YOUR OBJECTIVE :: Repeat the listing word for word. No pictures belong in the copy.

DATA SEGMENT ::
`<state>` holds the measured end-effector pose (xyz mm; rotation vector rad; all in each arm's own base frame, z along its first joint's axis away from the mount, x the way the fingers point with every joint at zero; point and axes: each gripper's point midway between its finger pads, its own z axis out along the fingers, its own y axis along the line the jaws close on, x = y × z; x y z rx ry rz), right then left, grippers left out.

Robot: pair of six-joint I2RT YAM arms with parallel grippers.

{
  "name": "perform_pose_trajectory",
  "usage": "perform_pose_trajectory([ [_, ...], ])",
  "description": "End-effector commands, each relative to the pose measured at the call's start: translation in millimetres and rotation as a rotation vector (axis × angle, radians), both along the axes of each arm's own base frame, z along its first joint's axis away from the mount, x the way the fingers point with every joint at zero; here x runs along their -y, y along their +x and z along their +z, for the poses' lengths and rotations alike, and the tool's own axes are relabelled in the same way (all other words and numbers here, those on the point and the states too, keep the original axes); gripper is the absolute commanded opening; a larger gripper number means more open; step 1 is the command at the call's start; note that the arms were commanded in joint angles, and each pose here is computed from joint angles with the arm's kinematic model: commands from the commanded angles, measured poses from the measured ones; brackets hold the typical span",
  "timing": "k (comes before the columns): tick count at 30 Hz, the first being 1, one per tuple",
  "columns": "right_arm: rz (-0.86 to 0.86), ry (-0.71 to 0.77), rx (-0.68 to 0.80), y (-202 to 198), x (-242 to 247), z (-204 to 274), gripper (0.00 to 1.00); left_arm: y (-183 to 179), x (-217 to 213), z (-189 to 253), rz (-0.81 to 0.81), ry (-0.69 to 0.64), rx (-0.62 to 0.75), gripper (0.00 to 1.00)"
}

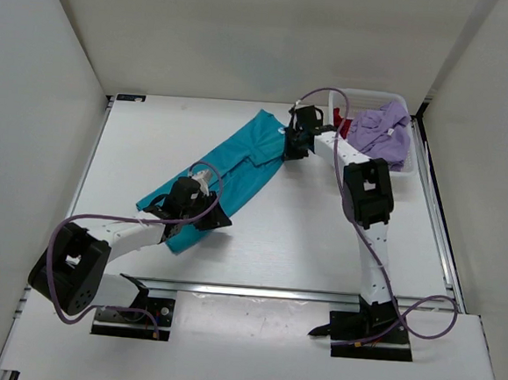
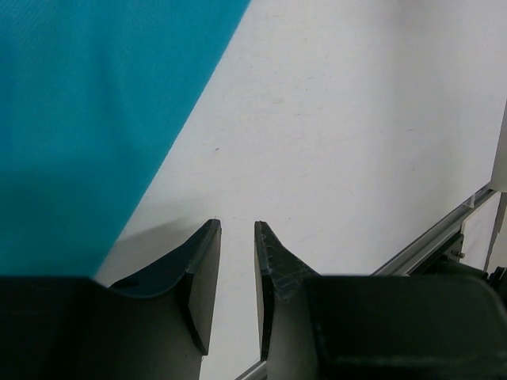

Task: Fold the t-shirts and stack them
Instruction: Rotate the tshirt 90 degrees

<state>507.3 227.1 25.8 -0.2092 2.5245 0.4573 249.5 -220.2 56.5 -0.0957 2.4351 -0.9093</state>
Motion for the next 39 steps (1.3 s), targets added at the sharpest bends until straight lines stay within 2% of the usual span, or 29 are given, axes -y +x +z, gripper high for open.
perform_pose_trajectory([
  [1,-0.040,-0.022,0.047,52,10,16,0.00,14,6,25,-0.019,-0.031,0.067,0.35],
  [2,-0.042,-0.043,-0.021,50,14,-5,0.00,13,7,25,-0.017,-0.030,0.063,0.35],
  [3,-0.050,-0.004,0.107,86,12,47,0.02,13,6,23,-0.014,-0.020,0.058,0.35],
  [4,-0.055,0.020,0.150,101,9,70,0.03,15,7,26,-0.013,-0.018,0.063,0.35],
  [5,-0.054,0.060,0.170,104,10,89,0.05,15,7,25,-0.014,-0.016,0.054,0.35],
  [6,-0.063,0.093,0.136,98,10,87,0.07,13,8,24,-0.018,-0.019,0.046,0.35],
  [8,-0.031,0.103,0.150,76,8,127,0.10,18,9,33,-0.015,-0.028,0.064,0.35],
  [11,0.045,-0.055,0.100,20,-7,119,0.11,19,-2,36,0.017,-0.005,0.075,0.36],
  [12,0.062,-0.037,0.180,11,-19,152,0.12,22,-11,37,0.040,-0.003,0.073,0.37],
  [13,0.072,-0.053,0.114,-12,-23,123,0.12,22,-14,36,0.042,-0.009,0.066,0.37],
  [14,0.075,0.011,0.126,-32,-28,127,0.12,27,-23,39,0.068,-0.012,0.072,0.36],
  [15,0.111,0.106,0.225,-41,-43,164,0.14,28,-31,41,0.089,-0.011,0.076,0.36],
  [16,0.112,0.121,0.133,-73,-47,128,0.18,28,-36,43,0.097,-0.004,0.079,0.36],
  [19,0.167,0.234,0.172,-137,-82,130,0.29,29,-56,44,0.141,0.016,0.094,0.37],
  [20,0.180,0.260,0.127,-160,-95,110,0.31,30,-63,43,0.156,0.021,0.092,0.37],
  [24,0.214,0.354,0.035,-213,-136,76,0.34,32,-80,44,0.193,0.029,0.097,0.37],
  [27,0.226,0.378,-0.014,-232,-155,52,0.37,33,-80,50,0.192,0.037,0.118,0.38],
  [34,0.175,0.422,-0.071,-227,-173,23,0.40,30,-80,42,0.182,0.047,0.102,0.38],
  [39,0.172,0.432,-0.125,-223,-183,3,0.30,31,-83,40,0.186,0.059,0.097,0.38],
])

YOUR SOLUTION ::
`<state>` holds the measured end-effector pose (xyz mm; rotation vector rad; all in each arm's own base frame, z along its first joint's axis away from the mount, x the way the fingers point with every joint at zero; point and axes: each gripper's point midway between its finger pads, its own z axis out along the fingers, its own y axis along the line the jaws close on, x = y × z; x y z rx ry rz), right then left, grippers left out.

Robot: pair of six-joint I2RT YAM arms with parallel grippers.

{
  "name": "perform_pose_trajectory",
  "usage": "perform_pose_trajectory([ [_, ...], ])",
  "description": "End-effector commands, each relative to the pose measured at the call's start: translation in millimetres and rotation as a rotation vector (axis × angle, radians), both along the axes of each arm's own base frame, z along its first joint's axis away from the mount, x the way the fingers point with every joint at zero; here x runs along their -y, y along their +x and z along their +z, for the poses' lengths and rotations alike, and the tool's own axes are relabelled in the same way (all other words and numbers here, those on the point and the states too, keep the original axes); gripper is the absolute commanded opening; a larger gripper number means more open; step 1 is the command at the call's start; note that the arms were commanded in joint angles, and each pose here is computed from joint angles with the arm's kinematic model: commands from the commanded angles, measured poses from the measured ones; brackets hold the typical span",
  "timing": "k (comes before the columns): tick count at 30 Hz, the first being 1, one per tuple",
  "columns": "right_arm: rz (-0.86 to 0.86), ry (-0.71 to 0.77), rx (-0.68 to 0.80), y (-202 to 198), x (-242 to 247), z (-204 to 274), gripper (0.00 to 1.00); left_arm: y (-183 to 179), x (-217 to 213), z (-189 to 253), rz (-0.81 to 0.81), ry (-0.69 to 0.64), rx (-0.62 to 0.75), gripper (0.00 to 1.00)"
}


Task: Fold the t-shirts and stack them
Instruction: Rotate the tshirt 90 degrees

<state>507.3 227.1 25.8 -0.2092 2.5245 0.4573 249.5 -220.2 56.5 -0.0957 2.4351 -0.9093</state>
Motion for the next 39 steps (1.3 s), targets added at the sharpest bends until straight lines stay within 2% of the usual span, or 29 are given, axes -y +x +z, gripper high for open.
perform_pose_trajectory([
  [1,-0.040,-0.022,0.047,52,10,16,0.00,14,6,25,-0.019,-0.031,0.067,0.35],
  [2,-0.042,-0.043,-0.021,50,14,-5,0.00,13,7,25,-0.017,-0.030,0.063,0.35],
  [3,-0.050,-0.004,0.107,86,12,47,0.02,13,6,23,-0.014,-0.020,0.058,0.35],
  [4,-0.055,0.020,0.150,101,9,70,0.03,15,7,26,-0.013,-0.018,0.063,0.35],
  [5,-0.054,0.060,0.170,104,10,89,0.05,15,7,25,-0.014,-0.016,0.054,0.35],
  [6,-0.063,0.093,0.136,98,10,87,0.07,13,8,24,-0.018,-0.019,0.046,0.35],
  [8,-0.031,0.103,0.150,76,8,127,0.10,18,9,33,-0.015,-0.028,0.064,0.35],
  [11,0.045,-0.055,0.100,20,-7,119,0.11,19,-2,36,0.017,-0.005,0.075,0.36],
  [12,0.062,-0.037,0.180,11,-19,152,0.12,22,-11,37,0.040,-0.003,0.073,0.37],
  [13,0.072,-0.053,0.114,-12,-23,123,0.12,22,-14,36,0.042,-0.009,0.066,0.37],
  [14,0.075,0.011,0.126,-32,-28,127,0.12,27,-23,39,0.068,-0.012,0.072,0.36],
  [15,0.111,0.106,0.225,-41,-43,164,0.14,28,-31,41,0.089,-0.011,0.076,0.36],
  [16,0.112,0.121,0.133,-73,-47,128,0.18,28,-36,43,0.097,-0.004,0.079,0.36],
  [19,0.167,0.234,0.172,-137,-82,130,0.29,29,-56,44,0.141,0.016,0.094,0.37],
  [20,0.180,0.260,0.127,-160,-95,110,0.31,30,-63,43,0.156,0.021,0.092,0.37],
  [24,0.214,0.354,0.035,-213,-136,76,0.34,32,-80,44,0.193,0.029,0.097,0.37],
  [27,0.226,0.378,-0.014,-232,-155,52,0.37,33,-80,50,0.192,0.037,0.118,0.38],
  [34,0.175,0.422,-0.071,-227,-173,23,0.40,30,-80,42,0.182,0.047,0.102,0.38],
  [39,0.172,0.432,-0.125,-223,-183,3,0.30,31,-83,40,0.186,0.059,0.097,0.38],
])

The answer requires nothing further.